Find the number of lines below in which the word "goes" occurs. Write only that number.

__Stored data entries__.
*-*-*

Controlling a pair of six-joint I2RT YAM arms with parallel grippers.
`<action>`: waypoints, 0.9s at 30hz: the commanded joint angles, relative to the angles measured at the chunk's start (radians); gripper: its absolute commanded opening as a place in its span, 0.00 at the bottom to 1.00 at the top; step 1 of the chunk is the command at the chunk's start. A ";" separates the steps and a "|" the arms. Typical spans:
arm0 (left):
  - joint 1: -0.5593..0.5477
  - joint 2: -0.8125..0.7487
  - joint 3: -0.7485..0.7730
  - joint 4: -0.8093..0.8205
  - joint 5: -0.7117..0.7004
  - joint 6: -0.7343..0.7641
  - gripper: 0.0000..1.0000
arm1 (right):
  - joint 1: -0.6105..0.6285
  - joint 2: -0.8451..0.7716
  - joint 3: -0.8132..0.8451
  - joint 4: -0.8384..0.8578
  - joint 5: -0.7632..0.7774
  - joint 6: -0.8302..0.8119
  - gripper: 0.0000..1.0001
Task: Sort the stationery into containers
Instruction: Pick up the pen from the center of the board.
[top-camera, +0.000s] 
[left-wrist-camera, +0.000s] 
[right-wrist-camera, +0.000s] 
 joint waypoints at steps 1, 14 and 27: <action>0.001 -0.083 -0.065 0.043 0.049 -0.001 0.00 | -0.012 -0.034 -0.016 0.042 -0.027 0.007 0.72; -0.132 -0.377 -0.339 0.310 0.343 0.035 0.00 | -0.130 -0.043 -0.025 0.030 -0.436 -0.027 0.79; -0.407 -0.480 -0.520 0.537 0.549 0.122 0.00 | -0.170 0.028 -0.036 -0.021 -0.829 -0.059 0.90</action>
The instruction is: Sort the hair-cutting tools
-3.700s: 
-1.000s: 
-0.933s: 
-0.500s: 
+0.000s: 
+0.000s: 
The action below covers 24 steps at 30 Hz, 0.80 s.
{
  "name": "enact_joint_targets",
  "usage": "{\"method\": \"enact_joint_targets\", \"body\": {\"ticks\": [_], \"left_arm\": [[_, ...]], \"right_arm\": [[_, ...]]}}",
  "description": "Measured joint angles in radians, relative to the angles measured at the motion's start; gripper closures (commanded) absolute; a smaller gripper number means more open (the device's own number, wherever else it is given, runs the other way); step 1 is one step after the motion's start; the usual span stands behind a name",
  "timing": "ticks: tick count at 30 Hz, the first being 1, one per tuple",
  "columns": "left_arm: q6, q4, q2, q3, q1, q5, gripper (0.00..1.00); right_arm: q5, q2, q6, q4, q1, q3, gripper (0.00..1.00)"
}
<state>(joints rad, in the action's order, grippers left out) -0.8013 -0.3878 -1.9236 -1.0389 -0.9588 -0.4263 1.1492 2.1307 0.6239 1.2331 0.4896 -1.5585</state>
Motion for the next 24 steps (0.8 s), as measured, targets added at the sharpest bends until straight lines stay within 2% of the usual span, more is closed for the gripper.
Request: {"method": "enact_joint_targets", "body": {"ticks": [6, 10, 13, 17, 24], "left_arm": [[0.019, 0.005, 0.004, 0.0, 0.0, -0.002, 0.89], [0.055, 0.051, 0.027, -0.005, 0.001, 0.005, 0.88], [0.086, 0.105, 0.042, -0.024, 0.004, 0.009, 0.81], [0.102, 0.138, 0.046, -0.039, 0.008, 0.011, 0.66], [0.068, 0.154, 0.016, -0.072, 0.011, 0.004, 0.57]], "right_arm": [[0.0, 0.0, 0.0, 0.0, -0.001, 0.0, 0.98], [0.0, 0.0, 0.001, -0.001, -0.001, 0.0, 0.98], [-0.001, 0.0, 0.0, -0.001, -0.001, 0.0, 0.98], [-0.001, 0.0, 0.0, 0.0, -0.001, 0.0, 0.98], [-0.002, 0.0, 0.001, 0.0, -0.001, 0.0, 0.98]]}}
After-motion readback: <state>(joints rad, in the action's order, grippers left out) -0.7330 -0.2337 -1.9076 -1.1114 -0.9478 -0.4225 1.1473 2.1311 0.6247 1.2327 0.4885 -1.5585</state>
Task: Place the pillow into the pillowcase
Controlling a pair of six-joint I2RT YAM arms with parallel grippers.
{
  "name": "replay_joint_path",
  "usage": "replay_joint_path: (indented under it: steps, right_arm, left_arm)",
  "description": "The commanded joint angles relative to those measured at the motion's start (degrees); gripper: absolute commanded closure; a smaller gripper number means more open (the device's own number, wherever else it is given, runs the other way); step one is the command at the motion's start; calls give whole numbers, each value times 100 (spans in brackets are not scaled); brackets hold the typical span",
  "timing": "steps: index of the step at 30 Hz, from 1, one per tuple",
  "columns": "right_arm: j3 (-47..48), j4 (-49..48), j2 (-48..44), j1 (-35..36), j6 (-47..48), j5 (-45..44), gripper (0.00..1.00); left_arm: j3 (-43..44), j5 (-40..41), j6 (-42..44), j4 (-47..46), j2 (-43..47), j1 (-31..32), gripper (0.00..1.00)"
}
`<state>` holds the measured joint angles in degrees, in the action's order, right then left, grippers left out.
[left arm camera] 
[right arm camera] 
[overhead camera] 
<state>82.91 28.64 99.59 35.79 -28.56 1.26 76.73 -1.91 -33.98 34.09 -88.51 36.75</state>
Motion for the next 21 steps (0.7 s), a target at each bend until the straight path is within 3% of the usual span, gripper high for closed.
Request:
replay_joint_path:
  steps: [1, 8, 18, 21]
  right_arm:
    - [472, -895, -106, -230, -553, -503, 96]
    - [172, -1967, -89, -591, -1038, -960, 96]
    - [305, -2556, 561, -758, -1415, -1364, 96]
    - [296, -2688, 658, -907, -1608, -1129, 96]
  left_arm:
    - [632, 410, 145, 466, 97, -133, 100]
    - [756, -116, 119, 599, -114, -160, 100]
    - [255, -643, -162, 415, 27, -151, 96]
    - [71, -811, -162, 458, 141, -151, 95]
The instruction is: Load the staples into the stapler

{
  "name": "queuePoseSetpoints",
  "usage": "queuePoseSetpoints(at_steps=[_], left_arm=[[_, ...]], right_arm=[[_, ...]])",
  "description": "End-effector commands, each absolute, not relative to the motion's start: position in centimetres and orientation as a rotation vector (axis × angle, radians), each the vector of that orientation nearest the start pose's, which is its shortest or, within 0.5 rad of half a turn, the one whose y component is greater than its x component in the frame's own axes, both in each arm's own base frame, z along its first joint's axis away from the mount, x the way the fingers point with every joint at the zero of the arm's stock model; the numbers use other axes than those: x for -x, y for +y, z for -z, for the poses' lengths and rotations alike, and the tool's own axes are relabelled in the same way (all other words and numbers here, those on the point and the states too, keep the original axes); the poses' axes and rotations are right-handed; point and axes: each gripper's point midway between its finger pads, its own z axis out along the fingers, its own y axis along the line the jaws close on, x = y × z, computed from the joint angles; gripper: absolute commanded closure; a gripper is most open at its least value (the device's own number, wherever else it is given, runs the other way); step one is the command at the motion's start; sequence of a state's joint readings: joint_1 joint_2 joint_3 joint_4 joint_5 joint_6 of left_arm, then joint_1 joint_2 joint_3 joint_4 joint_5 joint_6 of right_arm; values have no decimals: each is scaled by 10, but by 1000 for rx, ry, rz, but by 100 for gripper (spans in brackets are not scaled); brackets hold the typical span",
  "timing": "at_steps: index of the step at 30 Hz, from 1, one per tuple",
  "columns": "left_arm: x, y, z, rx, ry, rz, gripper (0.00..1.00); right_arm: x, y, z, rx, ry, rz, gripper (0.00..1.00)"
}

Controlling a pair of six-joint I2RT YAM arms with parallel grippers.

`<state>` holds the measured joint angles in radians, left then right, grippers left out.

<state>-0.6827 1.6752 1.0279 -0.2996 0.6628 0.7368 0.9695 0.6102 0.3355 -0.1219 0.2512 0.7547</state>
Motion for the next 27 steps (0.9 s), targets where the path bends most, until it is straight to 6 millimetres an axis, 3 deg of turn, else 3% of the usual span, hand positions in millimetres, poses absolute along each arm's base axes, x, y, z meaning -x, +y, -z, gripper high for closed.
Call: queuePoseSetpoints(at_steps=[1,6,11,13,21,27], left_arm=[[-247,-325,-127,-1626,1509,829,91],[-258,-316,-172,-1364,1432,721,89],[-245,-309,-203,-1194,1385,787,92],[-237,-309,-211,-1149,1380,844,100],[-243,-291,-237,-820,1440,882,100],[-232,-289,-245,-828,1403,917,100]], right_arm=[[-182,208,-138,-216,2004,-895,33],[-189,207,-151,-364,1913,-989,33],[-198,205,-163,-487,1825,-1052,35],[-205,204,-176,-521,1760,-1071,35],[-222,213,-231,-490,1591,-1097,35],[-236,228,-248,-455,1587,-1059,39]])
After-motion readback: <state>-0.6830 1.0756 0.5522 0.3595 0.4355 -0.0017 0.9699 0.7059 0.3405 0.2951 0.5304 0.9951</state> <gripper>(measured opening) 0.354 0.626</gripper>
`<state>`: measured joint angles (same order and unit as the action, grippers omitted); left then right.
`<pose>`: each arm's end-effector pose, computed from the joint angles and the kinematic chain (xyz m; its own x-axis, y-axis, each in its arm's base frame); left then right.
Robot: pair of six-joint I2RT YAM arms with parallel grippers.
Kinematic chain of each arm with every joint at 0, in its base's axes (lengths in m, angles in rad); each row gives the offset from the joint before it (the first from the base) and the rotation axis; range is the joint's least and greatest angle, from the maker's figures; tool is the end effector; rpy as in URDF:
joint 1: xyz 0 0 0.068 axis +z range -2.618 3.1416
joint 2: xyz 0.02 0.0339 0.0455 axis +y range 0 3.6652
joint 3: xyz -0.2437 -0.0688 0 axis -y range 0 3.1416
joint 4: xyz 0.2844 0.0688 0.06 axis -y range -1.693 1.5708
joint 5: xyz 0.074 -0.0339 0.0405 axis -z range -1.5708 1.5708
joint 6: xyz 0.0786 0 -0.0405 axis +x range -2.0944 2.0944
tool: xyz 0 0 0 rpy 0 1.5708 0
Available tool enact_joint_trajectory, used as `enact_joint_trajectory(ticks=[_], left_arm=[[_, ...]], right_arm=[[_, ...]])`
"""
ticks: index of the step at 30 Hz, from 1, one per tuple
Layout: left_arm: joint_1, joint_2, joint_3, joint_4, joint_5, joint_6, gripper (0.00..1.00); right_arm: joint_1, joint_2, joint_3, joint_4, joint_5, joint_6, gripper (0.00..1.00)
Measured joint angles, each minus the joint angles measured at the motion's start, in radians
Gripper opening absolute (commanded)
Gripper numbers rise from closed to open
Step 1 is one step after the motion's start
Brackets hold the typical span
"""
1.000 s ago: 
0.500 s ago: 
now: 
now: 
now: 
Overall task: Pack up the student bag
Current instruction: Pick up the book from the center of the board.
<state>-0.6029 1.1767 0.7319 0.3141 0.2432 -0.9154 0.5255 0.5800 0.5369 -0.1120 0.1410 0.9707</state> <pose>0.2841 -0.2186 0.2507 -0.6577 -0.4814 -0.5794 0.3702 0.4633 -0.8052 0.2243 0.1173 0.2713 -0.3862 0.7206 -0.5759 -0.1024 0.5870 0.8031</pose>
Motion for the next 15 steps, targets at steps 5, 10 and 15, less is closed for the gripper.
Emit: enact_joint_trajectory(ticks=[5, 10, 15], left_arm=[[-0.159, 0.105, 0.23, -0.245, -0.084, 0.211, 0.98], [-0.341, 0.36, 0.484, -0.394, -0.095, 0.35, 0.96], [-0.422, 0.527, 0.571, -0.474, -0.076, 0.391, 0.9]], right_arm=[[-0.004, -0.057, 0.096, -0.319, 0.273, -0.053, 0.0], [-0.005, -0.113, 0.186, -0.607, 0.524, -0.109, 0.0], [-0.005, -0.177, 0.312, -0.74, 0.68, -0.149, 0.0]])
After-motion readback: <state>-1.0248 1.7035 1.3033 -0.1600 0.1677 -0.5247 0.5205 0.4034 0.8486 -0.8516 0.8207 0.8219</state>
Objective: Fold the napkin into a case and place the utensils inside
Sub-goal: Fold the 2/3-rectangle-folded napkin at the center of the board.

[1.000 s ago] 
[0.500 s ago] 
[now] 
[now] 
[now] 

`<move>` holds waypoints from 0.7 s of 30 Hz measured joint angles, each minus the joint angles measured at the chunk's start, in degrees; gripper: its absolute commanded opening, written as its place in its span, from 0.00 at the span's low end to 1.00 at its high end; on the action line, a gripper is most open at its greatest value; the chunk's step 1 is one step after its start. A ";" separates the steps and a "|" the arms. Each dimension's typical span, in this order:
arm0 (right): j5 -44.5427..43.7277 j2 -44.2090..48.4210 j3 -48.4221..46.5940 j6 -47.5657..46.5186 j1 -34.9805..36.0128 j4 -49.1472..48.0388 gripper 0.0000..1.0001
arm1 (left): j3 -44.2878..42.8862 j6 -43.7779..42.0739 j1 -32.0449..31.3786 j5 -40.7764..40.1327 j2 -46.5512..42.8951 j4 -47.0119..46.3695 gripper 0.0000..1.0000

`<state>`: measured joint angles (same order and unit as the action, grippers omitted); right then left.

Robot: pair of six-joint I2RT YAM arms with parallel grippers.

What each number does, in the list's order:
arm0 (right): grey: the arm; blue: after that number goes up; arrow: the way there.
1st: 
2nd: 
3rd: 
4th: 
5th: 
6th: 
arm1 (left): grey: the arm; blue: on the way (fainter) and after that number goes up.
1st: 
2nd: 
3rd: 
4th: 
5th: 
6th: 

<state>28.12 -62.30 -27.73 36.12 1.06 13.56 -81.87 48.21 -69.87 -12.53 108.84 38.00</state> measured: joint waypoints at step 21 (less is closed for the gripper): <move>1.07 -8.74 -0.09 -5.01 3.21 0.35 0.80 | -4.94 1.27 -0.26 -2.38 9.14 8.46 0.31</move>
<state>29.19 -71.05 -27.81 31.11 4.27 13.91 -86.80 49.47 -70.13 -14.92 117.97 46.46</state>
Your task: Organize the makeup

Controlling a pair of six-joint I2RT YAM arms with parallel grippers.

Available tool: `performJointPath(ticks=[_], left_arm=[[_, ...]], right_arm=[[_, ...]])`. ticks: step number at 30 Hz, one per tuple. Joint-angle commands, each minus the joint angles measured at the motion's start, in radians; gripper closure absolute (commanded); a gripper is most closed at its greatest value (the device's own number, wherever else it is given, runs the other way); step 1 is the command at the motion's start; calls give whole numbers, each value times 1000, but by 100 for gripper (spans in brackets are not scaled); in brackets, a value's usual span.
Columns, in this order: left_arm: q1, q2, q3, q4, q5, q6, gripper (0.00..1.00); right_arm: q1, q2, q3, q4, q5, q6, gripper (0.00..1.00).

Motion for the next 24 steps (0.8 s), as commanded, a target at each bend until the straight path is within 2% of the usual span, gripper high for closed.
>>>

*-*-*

__Answer space__.
2